“Aftersun” (2022)

“CORDELIA: (…) A vuestra majestad amo según mis lazos, ni más ni menos. (…) Me habéis dado vida, amor y alimento. Y yo os correspondo como bien se debe, obedezco, os amo y mucho os honro.” (Primer acto)

“LEAR: (…) Cordelia, Cordelia, quédate un rato. ¿Eh? ¿Qué dices? Su voz fue siempre suave, amable y pausada, algo maravilloso en la mujer. (…)” (Quinto acto)

Estos sentidos fragmentos están extraídos de “El rey Lear”, que se encuentra en la cima del numen artístico de Shakespeare, nada menos que entre “Otelo” y “Macbeth”. En el citado texto, el vate inglés desmenuzó con mucha maña la relación afectiva entre un padre y sus hijas.

Unos siglos después, Harper Lee alcanzó su cenit literario con “Matar un ruiseñor”, un conflicto racial contado desde la perspectiva de una niña que idolatra a su progenitor, Atticus Finch (el lector casi siempre pondrá en su imaginario la incorruptible cara de Gregory Peck, acentuada por sus inseparables gafas de pasta y su impoluta prestancia).

En esta misma línea argumental se sitúa “Aftersun”, la propuesta muy personal de la joven directora escocesa, Charlotte Wells, en su debut en el largometraje. Y para ello se centra en el especialísimo vínculo de un padre y una hija durante un verano, un período en el que los recuerdos se marcan de modo indeleble en la mente infantil. Es una historia sin escenas melodramáticas, pero emocionante y pletórica de elegancia, sutileza e inteligencia.

Wells, responsable también del guion, ha desarrollado su trabajo de una forma tradicional y sencilla, con los tres tiempos dramáticos marcados y enlazando de manera magistral las descriptivas y serenas imágenes con breves diálogos, creando un admirable y fluido lenguaje cinematográfico que hace que la obra, en su conjunto, adquiera todo el significado que sugiere la única palabra que con tanto ingenio da título a la película.

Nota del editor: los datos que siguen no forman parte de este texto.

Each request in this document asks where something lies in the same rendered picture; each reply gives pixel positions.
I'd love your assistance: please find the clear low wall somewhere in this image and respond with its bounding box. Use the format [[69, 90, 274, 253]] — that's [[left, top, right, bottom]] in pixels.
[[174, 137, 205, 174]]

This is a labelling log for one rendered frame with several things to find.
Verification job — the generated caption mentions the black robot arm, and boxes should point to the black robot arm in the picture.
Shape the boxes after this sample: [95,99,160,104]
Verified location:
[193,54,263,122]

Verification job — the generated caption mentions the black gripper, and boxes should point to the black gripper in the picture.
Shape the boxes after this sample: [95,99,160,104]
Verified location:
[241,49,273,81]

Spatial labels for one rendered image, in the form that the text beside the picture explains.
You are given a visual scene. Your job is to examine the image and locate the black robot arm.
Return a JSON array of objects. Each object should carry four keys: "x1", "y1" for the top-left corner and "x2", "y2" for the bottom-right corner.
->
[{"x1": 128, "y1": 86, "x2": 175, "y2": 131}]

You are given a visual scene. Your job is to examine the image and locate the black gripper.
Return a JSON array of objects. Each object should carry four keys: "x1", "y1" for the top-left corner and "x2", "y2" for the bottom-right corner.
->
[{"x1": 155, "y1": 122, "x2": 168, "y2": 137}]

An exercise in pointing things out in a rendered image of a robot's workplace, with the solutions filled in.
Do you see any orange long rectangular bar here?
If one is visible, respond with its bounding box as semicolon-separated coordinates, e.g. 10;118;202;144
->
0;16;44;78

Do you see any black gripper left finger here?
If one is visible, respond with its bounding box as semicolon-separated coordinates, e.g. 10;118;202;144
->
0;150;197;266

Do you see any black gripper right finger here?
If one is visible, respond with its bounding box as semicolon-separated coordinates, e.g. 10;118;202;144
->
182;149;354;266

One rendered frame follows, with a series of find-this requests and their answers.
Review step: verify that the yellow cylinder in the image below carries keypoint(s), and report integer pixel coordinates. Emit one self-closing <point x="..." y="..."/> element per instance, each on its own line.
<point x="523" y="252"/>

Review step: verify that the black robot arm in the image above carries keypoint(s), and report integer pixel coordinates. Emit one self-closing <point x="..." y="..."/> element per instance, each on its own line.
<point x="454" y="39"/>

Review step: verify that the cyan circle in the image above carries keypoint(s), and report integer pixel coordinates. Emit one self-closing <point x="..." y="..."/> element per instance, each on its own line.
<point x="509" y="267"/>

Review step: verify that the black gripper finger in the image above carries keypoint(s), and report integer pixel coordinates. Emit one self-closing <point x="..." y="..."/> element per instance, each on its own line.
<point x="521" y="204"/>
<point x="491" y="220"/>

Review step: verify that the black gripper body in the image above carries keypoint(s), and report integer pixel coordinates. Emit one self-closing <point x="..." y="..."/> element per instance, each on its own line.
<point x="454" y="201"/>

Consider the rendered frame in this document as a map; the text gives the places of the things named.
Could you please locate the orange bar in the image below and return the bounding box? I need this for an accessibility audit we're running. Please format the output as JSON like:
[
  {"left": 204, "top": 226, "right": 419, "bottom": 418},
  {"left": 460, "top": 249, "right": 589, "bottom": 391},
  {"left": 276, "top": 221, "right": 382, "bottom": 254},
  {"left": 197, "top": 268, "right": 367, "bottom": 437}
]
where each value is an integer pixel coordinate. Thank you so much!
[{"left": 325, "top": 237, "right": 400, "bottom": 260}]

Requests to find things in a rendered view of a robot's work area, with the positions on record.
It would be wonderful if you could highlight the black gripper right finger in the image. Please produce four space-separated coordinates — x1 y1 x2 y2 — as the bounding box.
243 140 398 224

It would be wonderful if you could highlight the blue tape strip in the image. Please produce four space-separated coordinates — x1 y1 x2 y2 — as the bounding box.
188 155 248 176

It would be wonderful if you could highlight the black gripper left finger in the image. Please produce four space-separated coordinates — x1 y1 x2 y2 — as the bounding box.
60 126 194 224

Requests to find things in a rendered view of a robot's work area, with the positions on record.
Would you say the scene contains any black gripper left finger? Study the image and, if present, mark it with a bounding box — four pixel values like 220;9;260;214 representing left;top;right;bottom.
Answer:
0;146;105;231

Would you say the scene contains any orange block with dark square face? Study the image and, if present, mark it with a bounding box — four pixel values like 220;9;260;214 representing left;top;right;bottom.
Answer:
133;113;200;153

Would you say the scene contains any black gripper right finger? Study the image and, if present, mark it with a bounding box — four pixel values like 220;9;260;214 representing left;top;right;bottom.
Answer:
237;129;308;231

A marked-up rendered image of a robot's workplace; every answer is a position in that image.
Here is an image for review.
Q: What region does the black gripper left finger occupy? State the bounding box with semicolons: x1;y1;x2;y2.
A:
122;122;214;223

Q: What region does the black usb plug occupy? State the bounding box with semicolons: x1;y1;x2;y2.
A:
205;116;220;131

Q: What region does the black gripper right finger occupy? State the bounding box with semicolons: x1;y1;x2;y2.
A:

La filmografía acerca de la temática en cuestión es abundante. “La luz de mi vida”, una distopía dirigida por Cassey Affleck, en la que en el contexto de una mortal pandemia que afecta sólo a las mujeres, sólo sobrevive una niña (una encantadora ratoncita de biblioteca); otro filme destacable es “The quiet girl”, una criatura que logra encontrar el cariño que sus padres le niegan, en el sincero apego de unos tíos durante una breve estancia con ellos; o “Family Romance, LLD”, la artificiosa maniobra de hacer creíble a una adolescente la existencia de un padre mediante la intervención de una empresa nipona dedicada a inventar roles familiares (ya, con anterioridad, Fernando León lo había expuesto casualmente en su ópera prima, “Familia”).

El lado más oscuro del asunto se puede localizar en el conocido mito de Ifigenia, el drama de Eurípides que fue llevado al cine por Michael Cacoyannis; igualmente, en la infernal convivencia familiar que desencadena un cataclismo existencial en “Caído del cielo” de Dennis Hopper; o, por último, en el avance irremediable de la senilidad puesta en escena por Florian Zeller en “El padre”, una interpretación memorable de Anthony Hopkins con el fantástico y recurrente fondo musical del romance “Je crois entendre encore” de “El cazador de perlas”, de George Bizet.

Volviendo a “Aftersun”. La virtud del filme de Charlotte Wells, al margen de la sobria y natural actuación de sus protagonistas (Frankie Corio y Paul Mescal), reside en el planteamiento adoptado por la realizadora de primar lo implícito sobre lo explícito, la visualización más allá del fotograma, atrayendo así a una audiencia necesariamente cualificada para poder descifrar la trama.

Detalles como la expresión corporal (un baile, el taichi), la celebración de un cumpleaños en el lugar más inesperado, o bien, la singular compra de una llamativa alfombra con encanto, sirven para concluir, por qué no, en que los instantes de felicidad están precisamente ahí, efímeros e incluso imperceptibles en su acontecer, pero identificables con el transcurso del tiempo. Son, en su manifestación y concienciación, lo que debería dar sentido a la vida.